Вот тетя Лида, какая красивая в своем новом синем платье! И папа – какой все-таки красивый у нее отец! А вот Володя!
– Я так волнуюсь, – зашептала Машенька, игравшая сиротку, – так волнуюсь, так волнуюсь, божечки! А ты?
– Я нет, – удивилась Нина, – что такого-то?
– Да как же… Нина, у тебя кто пришел?
– Папа, тетя и мой друг.
– Друг?
– Ну да, мальчик из нашего дома.
– Ты с мальчиком дружишь?
– Да, очень. Он очень хороший, самый лучший! Мы с ним и репетировали вместе, он придумал, какой я мачехой буду.
Маша смотрела на Нину и явно не знала, что сказать.
– Девочки, открываем занавес, – прошептала Синька.
Занавес, шурша, пополз вбок. Маша пискнула и вышла на сцену. Послышался ее дрожащий голос:
– И холодно-то, и страшно! Послала меня злая мачеха…
Сиротка спела грустную песенку, набрала хворосту и пошла домой. Настал выход Нины.
Гости в зале с умилением смотрели на сиротку, но Нина захватила все внимание. В ярком нелепом платье, со смешной прической, холодно-раздраженная, язвительная, мачеха была неподражаема. Она брезгливо выговаривала сиротке за лень и трусость, дергала носом, поджимала губы. Зрители в зале покатывались со смеху. А когда злая мачеха, вытянув палец, раздельно выговорила, чтобы сиротка убиралась прочь, зал разразился аплодисментами.

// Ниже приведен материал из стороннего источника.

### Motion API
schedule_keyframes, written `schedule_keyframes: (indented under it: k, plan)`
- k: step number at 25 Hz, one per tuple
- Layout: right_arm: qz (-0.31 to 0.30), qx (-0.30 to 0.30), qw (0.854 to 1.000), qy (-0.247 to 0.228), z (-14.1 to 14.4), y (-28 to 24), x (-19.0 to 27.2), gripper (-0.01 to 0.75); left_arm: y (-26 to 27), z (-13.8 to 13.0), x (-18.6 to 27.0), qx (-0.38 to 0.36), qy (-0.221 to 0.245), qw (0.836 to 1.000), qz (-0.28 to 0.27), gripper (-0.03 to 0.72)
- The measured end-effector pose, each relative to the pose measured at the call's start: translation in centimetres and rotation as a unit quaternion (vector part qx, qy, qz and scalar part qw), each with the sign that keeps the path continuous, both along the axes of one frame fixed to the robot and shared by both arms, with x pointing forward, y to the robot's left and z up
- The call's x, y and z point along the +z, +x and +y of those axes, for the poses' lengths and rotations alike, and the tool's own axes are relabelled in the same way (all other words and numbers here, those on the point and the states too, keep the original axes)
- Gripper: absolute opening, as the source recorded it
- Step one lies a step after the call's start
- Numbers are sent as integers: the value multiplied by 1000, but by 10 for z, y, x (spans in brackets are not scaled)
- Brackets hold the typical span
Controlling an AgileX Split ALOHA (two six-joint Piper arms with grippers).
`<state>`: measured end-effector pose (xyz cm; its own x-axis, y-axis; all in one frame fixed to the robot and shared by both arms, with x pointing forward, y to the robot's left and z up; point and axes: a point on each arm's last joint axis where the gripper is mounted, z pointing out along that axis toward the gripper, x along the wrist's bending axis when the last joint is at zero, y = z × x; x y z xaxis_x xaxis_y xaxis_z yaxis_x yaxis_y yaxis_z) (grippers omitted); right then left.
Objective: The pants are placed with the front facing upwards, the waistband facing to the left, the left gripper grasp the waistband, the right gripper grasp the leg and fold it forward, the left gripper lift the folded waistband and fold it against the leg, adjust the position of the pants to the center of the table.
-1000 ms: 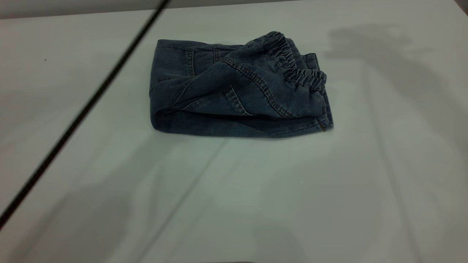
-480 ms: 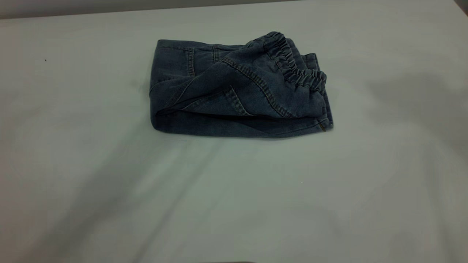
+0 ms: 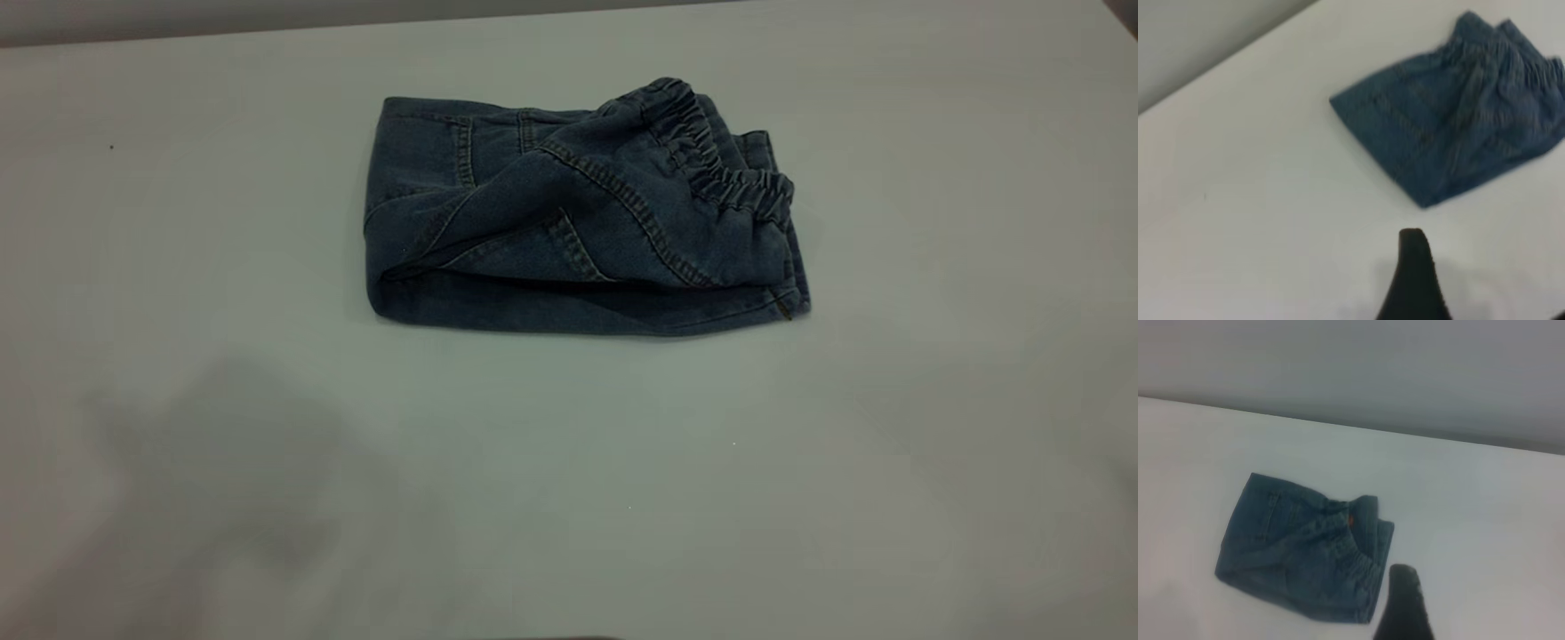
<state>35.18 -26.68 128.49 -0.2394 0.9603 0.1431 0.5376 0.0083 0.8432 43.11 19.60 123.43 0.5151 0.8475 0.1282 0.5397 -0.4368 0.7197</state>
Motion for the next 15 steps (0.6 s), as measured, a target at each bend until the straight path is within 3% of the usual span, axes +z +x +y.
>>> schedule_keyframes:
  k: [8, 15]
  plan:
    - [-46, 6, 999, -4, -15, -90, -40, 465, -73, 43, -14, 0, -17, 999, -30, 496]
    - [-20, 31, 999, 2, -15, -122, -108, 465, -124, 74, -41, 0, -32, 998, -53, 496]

На поклонах Нине хлопали больше всех. Она, улыбаясь, кланялась и махала рукой.
Занавес закрылся. Арсений Васильевич откинулся на спинку стула:
– Уффф… Ох и насмеялся! Молодец Ниночка.
Володя улыбался. Какая она умница!
Родители не расходились – ждали дочерей. Вот выбежали зайчики, которые танцевали вокруг елки, потом выскочила Маша, потом фея. Нина прибежала последней – в своем школьном платьице, а прическа прежняя – шиш. Отец обнял ее:
– Умница моя!
Тетя Лида вторила:
– Как смешно было, Ниночка! Мы и не знали, что ты у нас артистка.
– Какая бы я артистка, если б Володя не говорил, как и что! – весело сказала Нина, – Володенька, ну как? Все я так сделала?
Володя смутился:
– Конечно! Ты такая умница, Нина!
– Какое! Все сделала, как ты сказал. А иначе так и бы и читала как по бумажке!